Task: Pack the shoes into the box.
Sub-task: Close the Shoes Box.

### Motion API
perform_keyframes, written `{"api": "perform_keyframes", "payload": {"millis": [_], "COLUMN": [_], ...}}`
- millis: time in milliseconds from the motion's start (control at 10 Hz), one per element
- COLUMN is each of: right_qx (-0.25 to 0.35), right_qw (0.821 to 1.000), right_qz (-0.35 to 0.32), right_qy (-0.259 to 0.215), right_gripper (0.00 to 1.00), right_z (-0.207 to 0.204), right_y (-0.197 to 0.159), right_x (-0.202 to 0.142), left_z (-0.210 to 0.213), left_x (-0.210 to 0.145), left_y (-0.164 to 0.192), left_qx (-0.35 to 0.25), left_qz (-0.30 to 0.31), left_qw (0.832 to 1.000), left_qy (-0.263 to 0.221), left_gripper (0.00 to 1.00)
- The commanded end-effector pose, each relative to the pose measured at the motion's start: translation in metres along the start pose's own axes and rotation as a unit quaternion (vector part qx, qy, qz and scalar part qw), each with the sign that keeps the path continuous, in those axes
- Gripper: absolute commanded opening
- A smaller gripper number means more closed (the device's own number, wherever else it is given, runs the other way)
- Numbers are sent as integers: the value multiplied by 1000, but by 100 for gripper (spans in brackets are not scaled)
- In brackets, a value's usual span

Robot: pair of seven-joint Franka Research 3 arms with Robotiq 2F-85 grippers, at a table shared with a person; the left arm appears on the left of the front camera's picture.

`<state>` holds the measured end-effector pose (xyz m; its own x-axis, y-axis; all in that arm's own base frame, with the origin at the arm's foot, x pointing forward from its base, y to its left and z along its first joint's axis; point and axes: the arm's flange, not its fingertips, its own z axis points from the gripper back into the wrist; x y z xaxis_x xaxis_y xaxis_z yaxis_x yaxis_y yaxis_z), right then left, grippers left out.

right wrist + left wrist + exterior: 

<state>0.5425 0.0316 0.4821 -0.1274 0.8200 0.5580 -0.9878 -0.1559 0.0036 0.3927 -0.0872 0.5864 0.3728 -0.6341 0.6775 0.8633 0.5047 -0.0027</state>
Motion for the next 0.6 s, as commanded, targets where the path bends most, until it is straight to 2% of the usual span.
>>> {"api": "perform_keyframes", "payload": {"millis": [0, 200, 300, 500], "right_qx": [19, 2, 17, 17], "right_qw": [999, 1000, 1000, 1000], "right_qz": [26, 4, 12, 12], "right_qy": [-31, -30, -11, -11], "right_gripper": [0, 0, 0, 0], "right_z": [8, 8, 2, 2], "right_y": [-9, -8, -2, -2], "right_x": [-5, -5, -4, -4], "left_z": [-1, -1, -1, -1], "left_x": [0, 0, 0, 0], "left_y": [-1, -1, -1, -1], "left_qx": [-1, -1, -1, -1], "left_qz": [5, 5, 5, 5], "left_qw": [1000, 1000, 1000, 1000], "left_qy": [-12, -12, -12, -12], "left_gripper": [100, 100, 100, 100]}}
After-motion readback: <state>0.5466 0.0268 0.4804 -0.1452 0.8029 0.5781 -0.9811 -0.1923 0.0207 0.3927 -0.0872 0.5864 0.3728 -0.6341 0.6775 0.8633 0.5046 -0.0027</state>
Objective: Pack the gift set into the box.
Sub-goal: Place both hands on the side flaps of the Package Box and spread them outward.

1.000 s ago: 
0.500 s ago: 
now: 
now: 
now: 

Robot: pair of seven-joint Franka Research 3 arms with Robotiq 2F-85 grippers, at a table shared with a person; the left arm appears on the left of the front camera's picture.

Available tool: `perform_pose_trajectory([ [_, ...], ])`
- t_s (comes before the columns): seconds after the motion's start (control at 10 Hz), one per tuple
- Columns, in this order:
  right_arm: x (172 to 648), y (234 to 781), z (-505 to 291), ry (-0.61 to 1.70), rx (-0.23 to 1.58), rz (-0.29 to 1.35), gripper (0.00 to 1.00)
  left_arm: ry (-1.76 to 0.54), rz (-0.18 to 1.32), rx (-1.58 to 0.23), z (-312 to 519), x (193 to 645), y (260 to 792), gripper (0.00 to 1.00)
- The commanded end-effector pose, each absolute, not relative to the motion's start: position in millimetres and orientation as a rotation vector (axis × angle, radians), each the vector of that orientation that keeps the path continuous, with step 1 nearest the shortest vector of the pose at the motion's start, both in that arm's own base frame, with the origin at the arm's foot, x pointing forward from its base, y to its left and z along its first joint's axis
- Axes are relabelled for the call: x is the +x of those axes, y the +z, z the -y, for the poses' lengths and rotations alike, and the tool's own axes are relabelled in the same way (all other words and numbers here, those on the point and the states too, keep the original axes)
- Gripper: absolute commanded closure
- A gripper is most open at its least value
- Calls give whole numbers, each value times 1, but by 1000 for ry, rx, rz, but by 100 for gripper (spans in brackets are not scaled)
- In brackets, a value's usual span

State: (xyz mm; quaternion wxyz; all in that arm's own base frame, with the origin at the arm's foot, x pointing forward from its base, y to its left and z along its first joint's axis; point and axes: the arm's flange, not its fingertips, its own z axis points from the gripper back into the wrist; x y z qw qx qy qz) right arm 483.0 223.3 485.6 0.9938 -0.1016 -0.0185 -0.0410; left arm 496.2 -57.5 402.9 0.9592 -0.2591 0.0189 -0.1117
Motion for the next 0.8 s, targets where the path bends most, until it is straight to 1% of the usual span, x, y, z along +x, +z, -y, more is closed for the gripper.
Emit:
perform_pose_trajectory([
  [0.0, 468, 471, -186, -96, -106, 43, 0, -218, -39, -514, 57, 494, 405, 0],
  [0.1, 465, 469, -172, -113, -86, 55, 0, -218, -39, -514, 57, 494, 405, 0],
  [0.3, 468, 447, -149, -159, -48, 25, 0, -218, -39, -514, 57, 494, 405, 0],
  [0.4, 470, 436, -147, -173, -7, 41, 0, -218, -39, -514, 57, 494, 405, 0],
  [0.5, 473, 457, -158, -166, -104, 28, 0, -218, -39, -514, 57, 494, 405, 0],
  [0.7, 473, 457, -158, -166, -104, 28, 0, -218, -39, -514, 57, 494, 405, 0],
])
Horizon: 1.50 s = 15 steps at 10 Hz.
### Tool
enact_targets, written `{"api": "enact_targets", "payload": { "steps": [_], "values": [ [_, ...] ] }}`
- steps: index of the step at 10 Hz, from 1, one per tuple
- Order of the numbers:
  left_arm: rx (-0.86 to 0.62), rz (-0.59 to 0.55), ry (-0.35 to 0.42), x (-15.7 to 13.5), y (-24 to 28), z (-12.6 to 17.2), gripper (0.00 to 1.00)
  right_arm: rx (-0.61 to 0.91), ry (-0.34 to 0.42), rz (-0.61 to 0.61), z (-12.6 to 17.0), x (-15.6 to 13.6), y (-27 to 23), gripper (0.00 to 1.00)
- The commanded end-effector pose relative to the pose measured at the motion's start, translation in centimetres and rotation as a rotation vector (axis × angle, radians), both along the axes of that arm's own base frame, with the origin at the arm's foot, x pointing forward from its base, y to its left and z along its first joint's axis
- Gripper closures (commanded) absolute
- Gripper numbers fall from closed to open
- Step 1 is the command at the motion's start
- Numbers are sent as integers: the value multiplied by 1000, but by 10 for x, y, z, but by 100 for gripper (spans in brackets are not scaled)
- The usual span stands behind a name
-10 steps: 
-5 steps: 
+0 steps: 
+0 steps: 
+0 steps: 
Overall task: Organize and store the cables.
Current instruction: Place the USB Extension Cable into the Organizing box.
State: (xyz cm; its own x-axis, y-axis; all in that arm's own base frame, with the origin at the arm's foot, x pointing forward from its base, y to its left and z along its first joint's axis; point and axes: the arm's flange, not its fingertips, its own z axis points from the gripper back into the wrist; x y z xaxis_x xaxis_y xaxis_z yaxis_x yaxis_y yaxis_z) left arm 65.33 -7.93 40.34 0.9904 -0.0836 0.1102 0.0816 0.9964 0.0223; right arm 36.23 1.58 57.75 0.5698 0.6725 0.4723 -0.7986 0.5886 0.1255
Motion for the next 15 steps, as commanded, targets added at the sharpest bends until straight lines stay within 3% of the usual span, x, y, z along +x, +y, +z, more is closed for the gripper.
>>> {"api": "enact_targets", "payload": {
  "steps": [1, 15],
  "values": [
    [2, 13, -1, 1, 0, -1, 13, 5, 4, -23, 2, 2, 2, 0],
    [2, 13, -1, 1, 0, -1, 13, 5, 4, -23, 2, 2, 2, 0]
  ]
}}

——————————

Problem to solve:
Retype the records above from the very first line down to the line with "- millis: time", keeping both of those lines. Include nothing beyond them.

Final answer:
Task: Pack the shoes into the box.
Sub-task: Close the Shoes Box.

### Motion API
perform_keyframes, written `{"api": "perform_keyframes", "payload": {"millis": [_], "COLUMN": [_], ...}}`
- millis: time in milliseconds from the motion's start (control at 10 Hz), one per element

The exercise is fully answered.